En images : en Inde, la plus grande communauté d'artistes au monde est menacée

C'est en Inde, dans la capitale New Delhi, que se trouve la plus grande communauté d'artistes au monde : la Kathputli Colony. Un immense bidonville dans lequel se terrent des milliers de familles d'artistes, aujourd'hui menacées par le gouvernement indien et quelques sociétés privées. Le photographe anglais Mark Leaver est allé à la rencontre des habitants de ce ghetto coloré. Il raconte.
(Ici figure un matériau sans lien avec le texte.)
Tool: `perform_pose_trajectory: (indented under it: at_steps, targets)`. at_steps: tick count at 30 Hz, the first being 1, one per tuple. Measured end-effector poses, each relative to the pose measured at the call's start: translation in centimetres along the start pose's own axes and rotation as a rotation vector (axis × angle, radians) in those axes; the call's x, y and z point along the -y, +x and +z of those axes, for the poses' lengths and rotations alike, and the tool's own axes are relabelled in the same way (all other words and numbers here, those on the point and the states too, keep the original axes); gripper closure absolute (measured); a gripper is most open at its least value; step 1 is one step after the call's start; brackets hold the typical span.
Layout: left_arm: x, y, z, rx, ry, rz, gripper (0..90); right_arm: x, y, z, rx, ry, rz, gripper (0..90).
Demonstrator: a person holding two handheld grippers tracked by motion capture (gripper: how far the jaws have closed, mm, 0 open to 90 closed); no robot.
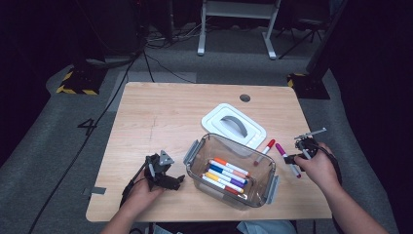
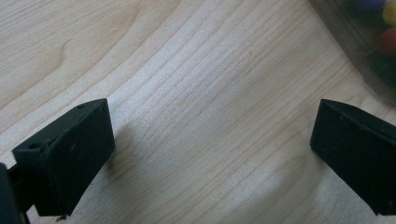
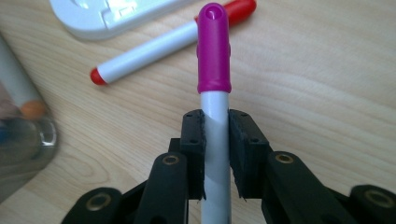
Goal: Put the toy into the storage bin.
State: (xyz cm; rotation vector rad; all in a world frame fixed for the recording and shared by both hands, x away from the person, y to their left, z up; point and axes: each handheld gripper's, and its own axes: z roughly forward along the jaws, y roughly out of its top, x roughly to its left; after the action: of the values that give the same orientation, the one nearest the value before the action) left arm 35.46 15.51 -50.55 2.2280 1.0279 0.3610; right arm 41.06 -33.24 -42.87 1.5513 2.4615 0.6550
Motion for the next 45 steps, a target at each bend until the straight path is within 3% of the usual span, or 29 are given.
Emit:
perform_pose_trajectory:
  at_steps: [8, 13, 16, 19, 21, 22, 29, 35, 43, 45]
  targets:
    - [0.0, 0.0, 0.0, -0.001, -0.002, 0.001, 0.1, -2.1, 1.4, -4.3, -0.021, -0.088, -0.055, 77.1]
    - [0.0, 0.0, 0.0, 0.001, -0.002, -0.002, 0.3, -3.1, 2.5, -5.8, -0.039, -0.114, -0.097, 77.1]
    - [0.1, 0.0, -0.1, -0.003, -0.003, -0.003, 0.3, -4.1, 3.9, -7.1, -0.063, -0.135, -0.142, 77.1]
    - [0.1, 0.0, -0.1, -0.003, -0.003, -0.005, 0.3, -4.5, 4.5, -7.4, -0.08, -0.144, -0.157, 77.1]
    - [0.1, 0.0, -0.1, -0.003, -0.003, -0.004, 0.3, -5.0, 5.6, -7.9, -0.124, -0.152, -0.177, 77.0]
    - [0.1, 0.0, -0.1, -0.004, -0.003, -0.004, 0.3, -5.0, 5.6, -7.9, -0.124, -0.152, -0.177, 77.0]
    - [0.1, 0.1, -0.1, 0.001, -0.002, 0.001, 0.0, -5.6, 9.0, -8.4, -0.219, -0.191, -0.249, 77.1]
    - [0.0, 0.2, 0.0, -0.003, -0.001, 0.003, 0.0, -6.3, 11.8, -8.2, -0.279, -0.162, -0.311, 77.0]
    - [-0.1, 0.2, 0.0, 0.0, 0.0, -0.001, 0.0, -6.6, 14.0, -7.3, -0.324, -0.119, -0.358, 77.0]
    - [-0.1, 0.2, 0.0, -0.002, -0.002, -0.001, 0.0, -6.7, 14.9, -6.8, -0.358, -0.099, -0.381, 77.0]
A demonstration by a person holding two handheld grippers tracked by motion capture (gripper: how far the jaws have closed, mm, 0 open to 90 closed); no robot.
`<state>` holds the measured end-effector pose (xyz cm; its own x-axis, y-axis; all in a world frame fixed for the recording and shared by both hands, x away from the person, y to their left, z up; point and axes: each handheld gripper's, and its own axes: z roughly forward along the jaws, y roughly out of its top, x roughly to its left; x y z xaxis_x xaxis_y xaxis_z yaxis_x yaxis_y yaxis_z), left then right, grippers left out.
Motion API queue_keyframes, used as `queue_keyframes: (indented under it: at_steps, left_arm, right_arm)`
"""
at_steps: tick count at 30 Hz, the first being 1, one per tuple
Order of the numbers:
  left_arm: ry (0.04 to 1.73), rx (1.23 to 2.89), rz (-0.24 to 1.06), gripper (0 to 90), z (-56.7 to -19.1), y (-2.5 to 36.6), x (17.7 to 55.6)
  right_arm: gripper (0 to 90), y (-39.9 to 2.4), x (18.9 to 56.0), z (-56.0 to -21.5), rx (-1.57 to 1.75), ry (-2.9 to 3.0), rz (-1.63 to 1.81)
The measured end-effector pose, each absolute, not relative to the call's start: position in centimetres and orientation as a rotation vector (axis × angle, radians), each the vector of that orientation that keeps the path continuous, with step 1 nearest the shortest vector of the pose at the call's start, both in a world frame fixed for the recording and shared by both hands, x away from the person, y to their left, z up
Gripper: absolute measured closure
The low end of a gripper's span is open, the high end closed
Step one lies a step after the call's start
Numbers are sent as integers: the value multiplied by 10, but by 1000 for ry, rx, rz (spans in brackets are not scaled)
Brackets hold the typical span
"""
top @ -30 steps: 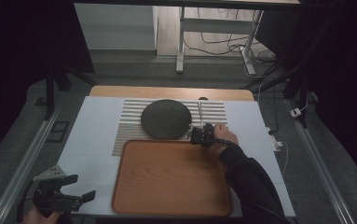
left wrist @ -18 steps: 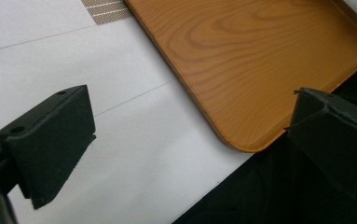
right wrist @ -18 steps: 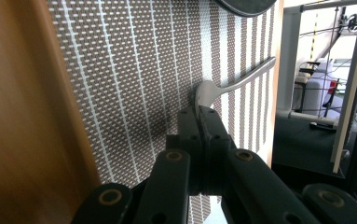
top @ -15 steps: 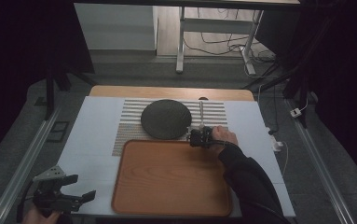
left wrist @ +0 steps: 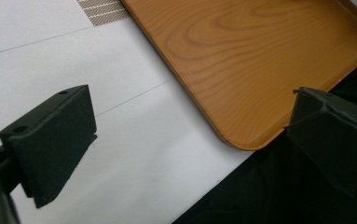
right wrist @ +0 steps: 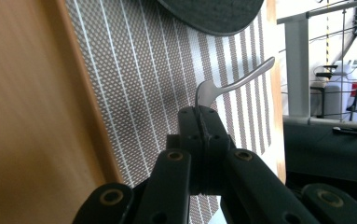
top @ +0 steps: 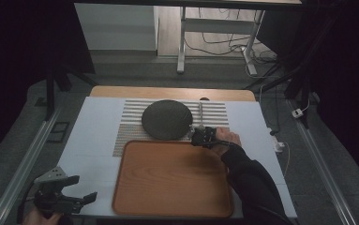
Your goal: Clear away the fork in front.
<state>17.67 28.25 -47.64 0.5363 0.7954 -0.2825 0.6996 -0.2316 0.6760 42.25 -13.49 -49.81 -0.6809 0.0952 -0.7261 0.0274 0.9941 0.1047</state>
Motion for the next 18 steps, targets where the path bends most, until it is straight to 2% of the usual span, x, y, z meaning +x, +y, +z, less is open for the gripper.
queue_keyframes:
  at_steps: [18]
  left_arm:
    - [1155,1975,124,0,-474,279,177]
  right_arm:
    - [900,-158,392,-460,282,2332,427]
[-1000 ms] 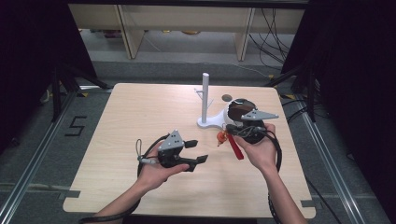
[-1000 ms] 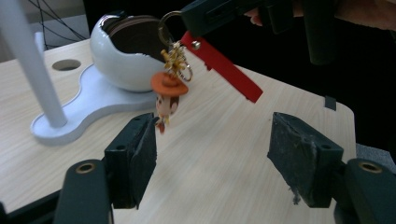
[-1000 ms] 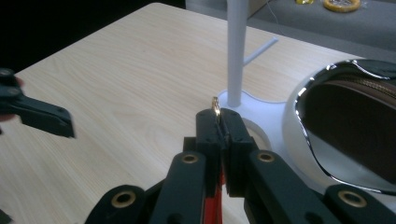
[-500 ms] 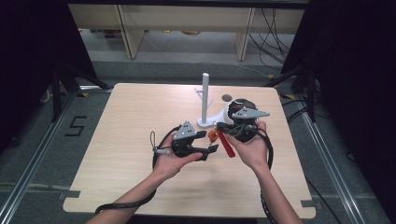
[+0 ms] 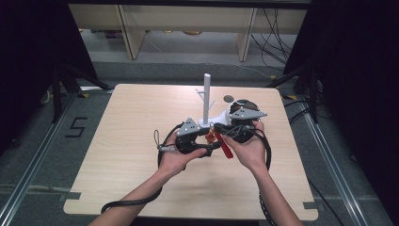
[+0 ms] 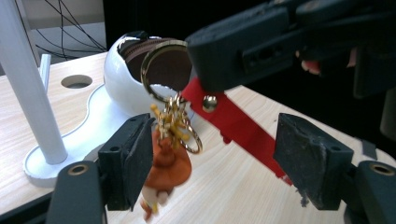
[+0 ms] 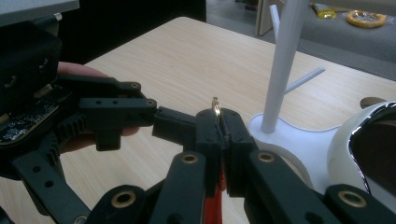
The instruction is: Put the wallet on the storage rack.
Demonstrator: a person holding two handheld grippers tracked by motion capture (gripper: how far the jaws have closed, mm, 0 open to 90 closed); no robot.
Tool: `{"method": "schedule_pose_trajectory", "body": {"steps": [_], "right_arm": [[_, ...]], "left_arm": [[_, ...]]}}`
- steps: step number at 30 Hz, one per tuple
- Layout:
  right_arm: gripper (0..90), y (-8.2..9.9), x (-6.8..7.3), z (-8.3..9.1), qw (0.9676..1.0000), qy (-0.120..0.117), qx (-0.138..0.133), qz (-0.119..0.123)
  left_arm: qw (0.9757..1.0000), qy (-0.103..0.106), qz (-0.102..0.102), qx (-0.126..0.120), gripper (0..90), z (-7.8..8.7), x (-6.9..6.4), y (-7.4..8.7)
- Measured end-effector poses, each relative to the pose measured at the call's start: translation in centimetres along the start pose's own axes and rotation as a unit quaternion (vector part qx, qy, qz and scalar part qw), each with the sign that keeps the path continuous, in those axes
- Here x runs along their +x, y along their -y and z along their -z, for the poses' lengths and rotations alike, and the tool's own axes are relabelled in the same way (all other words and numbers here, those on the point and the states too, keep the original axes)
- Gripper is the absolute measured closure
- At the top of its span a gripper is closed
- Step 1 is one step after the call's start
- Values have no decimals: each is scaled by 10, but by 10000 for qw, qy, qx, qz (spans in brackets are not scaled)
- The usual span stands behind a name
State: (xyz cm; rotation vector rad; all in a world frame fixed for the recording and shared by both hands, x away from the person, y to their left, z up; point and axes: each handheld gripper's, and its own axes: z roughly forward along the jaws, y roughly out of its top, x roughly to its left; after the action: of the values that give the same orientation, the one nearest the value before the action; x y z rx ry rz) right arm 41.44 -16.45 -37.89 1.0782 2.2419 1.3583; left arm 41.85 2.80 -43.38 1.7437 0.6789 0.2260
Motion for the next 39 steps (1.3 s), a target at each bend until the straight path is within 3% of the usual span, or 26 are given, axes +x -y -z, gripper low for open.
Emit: {"method": "schedule_pose_trajectory", "body": {"steps": [1,6,10,12,13,16,19,21,23,26,27,30,32,35,39], "right_arm": [[879,0,-1,0,10000,3,-15,88],[879,-1,3,-1,10000,43,-3,28],[879,-2,6,-2,10000,-69,-31,-1],[879,-3,5,-2,9998,14,-64,161],[879,-3,7,-2,10000,20,-64,64],[879,-4,7,-3,9999,-87,-36,68],[879,-4,6,-2,9998,-68,6,199],[878,-3,9,-3,9998,-185,37,-11],[877,-3,6,-5,9995,-271,26,132],[873,-3,6,-5,9995,-298,24,61],[872,-3,7,-6,9993,-365,45,-65],[843,-3,6,-8,9991,-419,-6,-73],[808,-3,5,-7,9993,-360,32,-76],[741,-5,2,-3,9992,-334,-179,-78],[736,-6,0,3,9991,-264,-310,-106]], "left_arm": [[10000,13,30,6,274,0,0,-1],[9999,36,144,-5,274,-3,2,-1],[9998,3,209,-4,291,-5,4,-1],[9998,-3,186,-10,332,-6,4,-1],[9999,12,153,-10,367,-5,5,-2],[9998,-1,172,31,462,-4,6,-3],[9998,-61,184,104,546,0,8,-4],[9996,-117,221,158,591,2,9,-4],[9995,-183,146,192,620,4,10,-5],[9992,-264,134,269,656,7,9,-7],[9990,-313,86,314,661,8,9,-7],[9986,-375,44,376,680,10,9,-8],[9983,-416,48,408,690,11,9,-8],[9985,-394,78,383,772,13,12,-9],[9976,-536,18,437,775,16,13,-10]]}}
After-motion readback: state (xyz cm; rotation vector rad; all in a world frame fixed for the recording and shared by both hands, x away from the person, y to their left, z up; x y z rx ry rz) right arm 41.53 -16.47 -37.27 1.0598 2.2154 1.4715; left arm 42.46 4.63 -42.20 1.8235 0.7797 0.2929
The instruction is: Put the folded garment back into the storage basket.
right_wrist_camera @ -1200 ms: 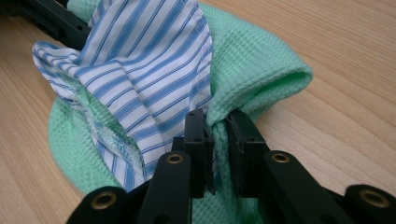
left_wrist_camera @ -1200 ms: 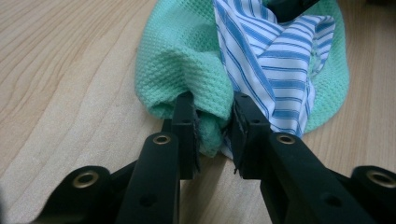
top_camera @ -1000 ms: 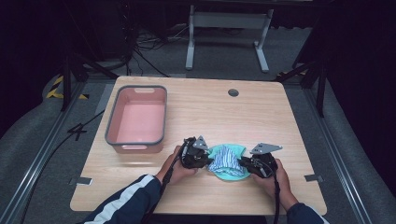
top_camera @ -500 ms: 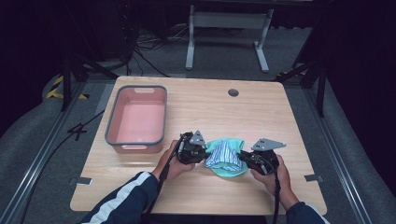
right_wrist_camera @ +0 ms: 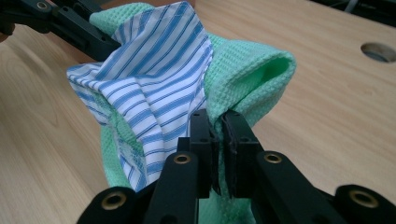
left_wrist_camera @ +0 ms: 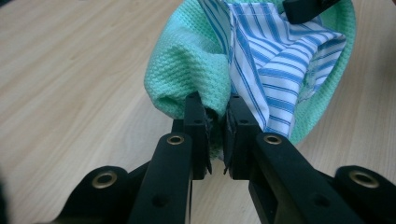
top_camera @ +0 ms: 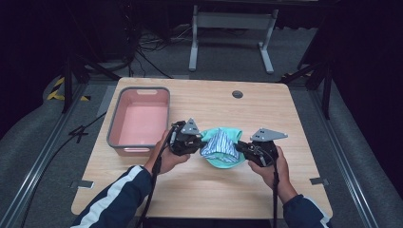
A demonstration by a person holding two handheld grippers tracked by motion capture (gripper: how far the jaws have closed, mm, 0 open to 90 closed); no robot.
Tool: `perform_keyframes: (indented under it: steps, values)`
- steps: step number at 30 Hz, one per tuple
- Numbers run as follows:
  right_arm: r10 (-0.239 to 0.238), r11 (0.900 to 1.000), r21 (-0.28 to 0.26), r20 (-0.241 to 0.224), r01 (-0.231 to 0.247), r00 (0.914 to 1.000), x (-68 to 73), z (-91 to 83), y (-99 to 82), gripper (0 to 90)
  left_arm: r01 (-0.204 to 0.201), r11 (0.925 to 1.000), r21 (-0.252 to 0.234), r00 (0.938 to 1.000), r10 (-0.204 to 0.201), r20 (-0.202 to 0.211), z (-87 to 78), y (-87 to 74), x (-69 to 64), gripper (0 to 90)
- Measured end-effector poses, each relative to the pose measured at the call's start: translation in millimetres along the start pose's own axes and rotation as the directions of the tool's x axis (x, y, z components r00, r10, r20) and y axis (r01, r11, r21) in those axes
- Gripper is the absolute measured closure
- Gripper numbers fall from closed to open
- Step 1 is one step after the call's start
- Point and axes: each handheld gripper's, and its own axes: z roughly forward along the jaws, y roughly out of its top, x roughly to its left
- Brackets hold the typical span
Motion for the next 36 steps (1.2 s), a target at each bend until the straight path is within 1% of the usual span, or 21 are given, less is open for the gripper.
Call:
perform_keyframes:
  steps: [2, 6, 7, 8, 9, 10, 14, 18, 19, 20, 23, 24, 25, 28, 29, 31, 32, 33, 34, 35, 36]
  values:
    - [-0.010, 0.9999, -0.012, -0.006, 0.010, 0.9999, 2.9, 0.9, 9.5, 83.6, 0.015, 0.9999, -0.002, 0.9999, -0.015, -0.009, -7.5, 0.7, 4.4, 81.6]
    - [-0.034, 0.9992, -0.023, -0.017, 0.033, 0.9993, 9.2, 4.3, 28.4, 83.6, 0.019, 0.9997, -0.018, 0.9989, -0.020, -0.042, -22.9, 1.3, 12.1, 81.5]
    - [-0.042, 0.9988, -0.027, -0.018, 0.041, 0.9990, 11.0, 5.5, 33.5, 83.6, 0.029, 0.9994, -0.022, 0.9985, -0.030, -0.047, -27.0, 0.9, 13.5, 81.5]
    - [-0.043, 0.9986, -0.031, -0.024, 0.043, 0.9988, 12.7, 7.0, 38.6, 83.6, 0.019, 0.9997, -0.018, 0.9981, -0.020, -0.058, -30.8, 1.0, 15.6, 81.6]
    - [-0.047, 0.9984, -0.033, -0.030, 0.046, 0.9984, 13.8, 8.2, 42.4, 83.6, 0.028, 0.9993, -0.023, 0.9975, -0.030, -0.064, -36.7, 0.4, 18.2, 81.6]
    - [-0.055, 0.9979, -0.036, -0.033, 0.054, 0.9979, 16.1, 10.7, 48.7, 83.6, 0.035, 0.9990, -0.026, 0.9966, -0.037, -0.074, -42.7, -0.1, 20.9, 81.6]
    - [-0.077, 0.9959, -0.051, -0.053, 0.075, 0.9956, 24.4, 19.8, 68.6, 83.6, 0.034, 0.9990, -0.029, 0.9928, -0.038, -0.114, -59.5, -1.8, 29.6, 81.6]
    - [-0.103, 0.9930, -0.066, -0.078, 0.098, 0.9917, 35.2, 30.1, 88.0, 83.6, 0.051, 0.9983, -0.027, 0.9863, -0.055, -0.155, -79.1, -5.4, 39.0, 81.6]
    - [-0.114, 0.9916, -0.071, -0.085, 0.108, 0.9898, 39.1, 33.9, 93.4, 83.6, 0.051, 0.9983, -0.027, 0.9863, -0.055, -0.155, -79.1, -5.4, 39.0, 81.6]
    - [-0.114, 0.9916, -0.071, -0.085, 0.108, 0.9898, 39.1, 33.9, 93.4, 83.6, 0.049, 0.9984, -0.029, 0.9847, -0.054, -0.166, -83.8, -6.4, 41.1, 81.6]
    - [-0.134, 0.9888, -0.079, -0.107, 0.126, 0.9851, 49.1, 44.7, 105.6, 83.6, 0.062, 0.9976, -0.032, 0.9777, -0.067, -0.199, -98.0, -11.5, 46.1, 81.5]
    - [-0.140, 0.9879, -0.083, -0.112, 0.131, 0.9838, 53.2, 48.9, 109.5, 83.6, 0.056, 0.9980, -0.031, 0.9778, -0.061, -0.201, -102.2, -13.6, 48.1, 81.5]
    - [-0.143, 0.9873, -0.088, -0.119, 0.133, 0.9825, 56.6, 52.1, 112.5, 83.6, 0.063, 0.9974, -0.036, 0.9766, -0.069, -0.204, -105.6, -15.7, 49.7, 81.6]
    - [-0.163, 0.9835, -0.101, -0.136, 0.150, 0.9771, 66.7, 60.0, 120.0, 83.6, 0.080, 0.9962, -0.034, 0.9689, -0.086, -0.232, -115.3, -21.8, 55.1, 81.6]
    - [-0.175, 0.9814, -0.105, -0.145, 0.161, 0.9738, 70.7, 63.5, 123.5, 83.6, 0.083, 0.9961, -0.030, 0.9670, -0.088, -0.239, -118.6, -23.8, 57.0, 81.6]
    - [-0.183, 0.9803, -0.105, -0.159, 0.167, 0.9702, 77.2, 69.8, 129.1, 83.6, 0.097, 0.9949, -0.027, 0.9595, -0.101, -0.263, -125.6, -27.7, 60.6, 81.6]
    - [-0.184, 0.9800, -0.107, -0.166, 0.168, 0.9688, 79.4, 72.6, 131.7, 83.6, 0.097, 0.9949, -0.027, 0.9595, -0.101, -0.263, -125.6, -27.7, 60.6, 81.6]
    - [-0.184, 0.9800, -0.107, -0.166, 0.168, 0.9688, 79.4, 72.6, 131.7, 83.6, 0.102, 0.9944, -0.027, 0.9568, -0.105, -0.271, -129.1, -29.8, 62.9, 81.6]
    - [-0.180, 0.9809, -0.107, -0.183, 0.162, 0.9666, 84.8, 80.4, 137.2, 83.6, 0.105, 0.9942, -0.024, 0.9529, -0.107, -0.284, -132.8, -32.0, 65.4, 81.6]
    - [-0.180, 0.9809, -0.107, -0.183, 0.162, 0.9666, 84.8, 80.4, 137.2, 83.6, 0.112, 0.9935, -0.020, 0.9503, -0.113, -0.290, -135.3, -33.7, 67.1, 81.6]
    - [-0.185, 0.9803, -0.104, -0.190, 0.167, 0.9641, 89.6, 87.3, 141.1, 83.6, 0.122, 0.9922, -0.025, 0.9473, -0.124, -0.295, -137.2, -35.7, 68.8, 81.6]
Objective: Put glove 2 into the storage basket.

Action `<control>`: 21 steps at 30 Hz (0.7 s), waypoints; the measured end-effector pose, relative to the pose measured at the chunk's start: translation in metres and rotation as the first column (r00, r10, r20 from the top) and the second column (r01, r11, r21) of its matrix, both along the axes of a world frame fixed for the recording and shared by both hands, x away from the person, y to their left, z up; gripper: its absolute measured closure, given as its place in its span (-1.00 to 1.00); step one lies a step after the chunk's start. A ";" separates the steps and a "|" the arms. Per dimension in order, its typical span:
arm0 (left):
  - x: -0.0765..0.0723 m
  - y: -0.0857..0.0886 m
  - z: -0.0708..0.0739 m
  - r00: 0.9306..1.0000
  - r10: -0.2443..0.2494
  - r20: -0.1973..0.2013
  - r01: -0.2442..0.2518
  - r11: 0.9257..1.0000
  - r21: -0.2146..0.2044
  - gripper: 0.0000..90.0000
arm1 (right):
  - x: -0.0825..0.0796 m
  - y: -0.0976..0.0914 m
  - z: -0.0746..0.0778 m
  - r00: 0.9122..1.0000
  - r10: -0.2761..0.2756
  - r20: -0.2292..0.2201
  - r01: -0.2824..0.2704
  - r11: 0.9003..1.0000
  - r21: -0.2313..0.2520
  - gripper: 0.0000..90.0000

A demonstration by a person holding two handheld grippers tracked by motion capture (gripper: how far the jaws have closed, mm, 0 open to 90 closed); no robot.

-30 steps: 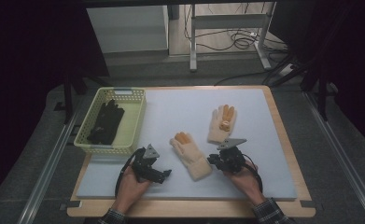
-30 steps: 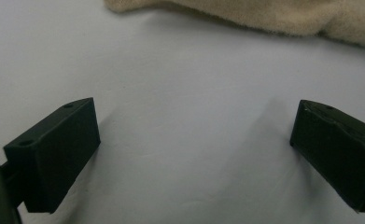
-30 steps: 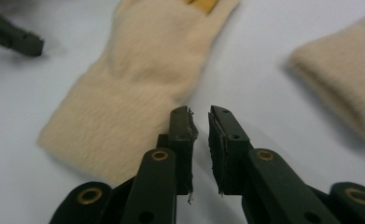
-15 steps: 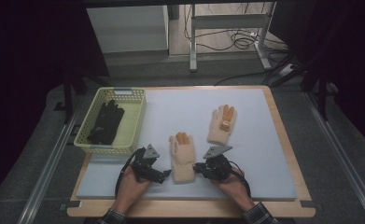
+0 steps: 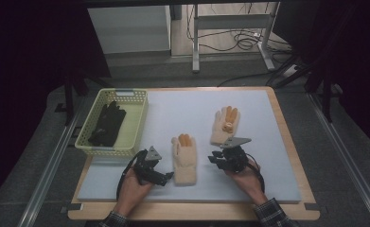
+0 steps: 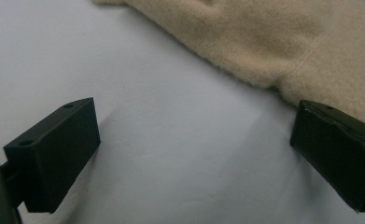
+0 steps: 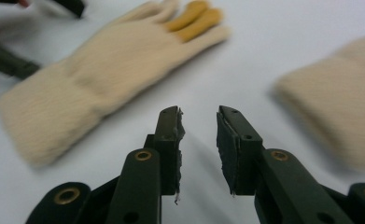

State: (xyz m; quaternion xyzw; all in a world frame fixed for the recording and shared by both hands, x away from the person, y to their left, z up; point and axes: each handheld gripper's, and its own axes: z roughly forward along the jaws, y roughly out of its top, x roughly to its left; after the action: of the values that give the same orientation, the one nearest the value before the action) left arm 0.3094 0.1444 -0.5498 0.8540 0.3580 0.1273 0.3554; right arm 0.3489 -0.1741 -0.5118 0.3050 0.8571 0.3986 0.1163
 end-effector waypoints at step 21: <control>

Ravi Bhatt (à droite) et sa famille © Mark Leaver

Le cracheur de feu Ravi Bhatt (à droite) et quelques membres de sa famille © Mark Leaver

La Kathputli Colony, située dans l'Ouest de New Delhi en Inde, est réputée pour être la plus grande communauté d'artistes au monde. S'étendant sur un peu plus de 5 hectares, ce bidonville géant niché au cœur de l'immensité de la ville comporte en son sein quelque 3 000 familles, dont chacune est composée d'une vingtaine de personnes, s'étalant parfois sur plusieurs générations. Ici, l'art se transmet de père en fils, perpétuant l'héritage : la culture s'apprend par les parents.

Publicité

Son nom, "Kathputli", est un mot hindi qui signifie "marionnettes". Lorsqu'elle naît en 1950, cette colonie n'est alors qu'un petit regroupement de tentes de fortune abritant principalement des marionnettistes venus du Rajasthan (un état du Nord-Ouest de l'Inde). Depuis, des street-performers en tout genre, venus des quatre coin de l'Inde, s'y sont installés. La communauté regorge aujourd'hui d'artistes aux univers diverses : marionnettistes donc, mais aussi magiciens, charmeurs de serpent, avaleurs de sabre, danseurs, cracheurs de feu et autres guérisseurs traditionnels.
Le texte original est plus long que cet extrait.